Concept Sliders: LoRA Adaptors for Precise Control in Diffusion Models
Authors: Rohit Gandikota, Joanna Materzynska, Tingrui Zhou, Antonio Torralba, David Bau
What
This paper introduces Concept Sliders, a method for fine-tuning diffusion models using low-rank adaptations (LoRA) to enable precise and interpretable control over image attributes.
Why
This work is significant because it addresses limitations of existing diffusion model editing techniques by providing: 1) fine-grained control over continuous attributes, 2) composability for multi-attribute editing, 3) ability to learn visual concepts from image pairs, 4) transfer of style latents from GANs, and 5) improvement of image quality by fixing common distortions.
How
The authors train LoRA adaptors using a guided score function that encourages the generation of images with desired attributes while preserving unrelated features. They use text prompt pairs, image pairs, and StyleGAN latents to define concepts and train the sliders.

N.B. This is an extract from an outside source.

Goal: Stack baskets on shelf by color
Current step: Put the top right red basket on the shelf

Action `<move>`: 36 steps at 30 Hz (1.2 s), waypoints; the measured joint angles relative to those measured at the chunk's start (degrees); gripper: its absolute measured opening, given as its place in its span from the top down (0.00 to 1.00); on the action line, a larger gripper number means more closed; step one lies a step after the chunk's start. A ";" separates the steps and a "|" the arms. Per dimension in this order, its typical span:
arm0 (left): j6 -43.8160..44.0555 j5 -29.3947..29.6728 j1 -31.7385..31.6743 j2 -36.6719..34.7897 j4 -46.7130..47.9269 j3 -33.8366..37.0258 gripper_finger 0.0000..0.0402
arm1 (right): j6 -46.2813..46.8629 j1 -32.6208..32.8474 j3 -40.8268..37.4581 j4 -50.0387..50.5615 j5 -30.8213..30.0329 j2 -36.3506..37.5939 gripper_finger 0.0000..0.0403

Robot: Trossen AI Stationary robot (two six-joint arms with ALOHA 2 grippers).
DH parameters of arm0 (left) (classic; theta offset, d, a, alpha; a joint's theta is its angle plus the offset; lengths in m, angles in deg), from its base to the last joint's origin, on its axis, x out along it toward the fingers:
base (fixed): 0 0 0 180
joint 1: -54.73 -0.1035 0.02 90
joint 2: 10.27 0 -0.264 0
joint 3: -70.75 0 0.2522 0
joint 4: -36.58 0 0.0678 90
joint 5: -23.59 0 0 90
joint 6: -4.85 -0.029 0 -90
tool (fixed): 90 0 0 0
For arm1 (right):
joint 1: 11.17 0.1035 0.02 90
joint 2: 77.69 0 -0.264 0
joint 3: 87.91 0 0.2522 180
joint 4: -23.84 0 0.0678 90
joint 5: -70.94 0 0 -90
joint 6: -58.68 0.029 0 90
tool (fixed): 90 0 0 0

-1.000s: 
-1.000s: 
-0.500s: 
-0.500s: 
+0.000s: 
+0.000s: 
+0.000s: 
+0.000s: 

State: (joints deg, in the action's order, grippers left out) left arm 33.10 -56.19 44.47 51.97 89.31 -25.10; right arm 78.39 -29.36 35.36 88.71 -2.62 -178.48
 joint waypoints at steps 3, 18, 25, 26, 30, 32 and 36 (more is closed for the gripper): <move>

They evaluate their method on Stable Diffusion XL and SD v1.4, measuring CLIP score change, LPIPS distance, and conducting user studies to assess image quality.
Result
Key findings include: 1) Concept Sliders enable precise control over various attributes, 2) image-based sliders effectively capture visual concepts, 3) StyleGAN latents can be transferred to diffusion models for nuanced style editing, and 4) sliders can fix hand distortions and enhance overall realism, as confirmed by user studies.
LF
Limitations include residual interference between edits and a potential trade-off between edit strength and structural coherence when using the SDEdit technique. Future work could explore automated methods for minimizing interference and improving edit strength without sacrificing image structure.
Abstract
We present a method to create interpretable concept sliders that enable precise control over attributes in image generations from diffusion models. Our approach identifies a low-rank parameter direction corresponding to one concept while minimizing interference with other attributes. A slider is created using a small set of prompts or sample images; thus slider directions can be created for either textual or visual concepts. Concept Sliders are plug-and-play: they can be composed efficiently and continuously modulated, enabling precise control over image generation. In quantitative experiments comparing to previous editing techniques, our sliders exhibit stronger targeted edits with lower interference. We showcase sliders for weather, age, styles, and expressions, as well as slider compositions. We show how sliders can transfer latents from StyleGAN for intuitive editing of visual concepts for which textual description is difficult. We also find that our method can help address persistent quality issues in Stable Diffusion XL including repair of object deformations and fixing distorted hands. Our code, data, and trained sliders are available at https://sliders.baulab.info/